- Your objective: Look for "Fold" in every line of the listing. Copy the lines that have it.
☆ ☆ ☆ ☆ ☆ ☆ ☆
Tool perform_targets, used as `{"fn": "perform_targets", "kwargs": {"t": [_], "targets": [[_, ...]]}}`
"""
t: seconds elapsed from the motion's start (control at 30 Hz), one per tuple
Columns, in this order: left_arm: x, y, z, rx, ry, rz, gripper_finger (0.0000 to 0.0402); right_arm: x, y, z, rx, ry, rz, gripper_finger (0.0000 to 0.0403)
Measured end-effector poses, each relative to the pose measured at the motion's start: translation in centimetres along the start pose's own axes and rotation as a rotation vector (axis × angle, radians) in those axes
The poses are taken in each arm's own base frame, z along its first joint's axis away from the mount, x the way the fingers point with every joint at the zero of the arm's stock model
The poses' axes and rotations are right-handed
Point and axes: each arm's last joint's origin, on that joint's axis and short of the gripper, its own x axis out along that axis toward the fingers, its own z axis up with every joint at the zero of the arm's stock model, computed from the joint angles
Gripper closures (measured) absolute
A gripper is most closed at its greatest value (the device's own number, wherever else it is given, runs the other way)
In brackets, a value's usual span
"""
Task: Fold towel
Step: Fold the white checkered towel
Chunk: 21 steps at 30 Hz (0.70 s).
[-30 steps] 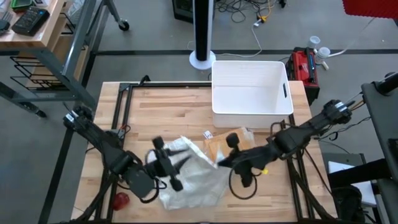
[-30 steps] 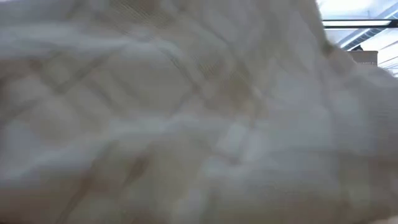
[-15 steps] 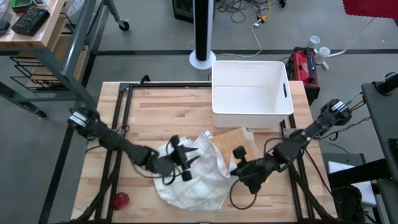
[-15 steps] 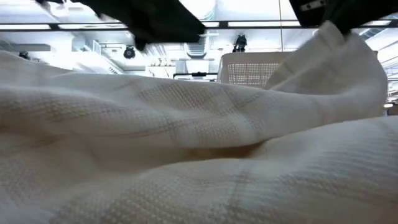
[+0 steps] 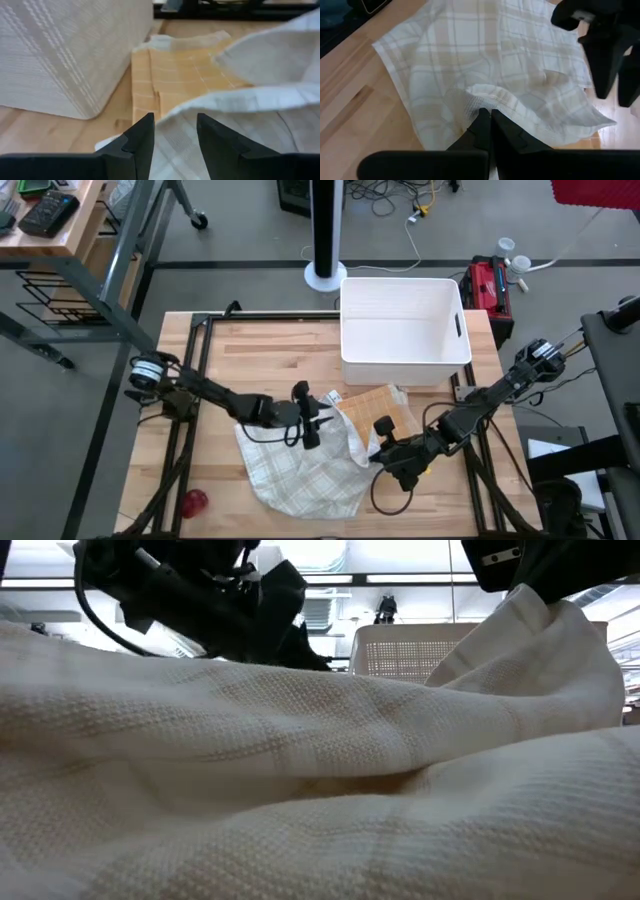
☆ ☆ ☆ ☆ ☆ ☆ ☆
- Task output:
Task: Fold towel
Step: Fold the white checkered towel

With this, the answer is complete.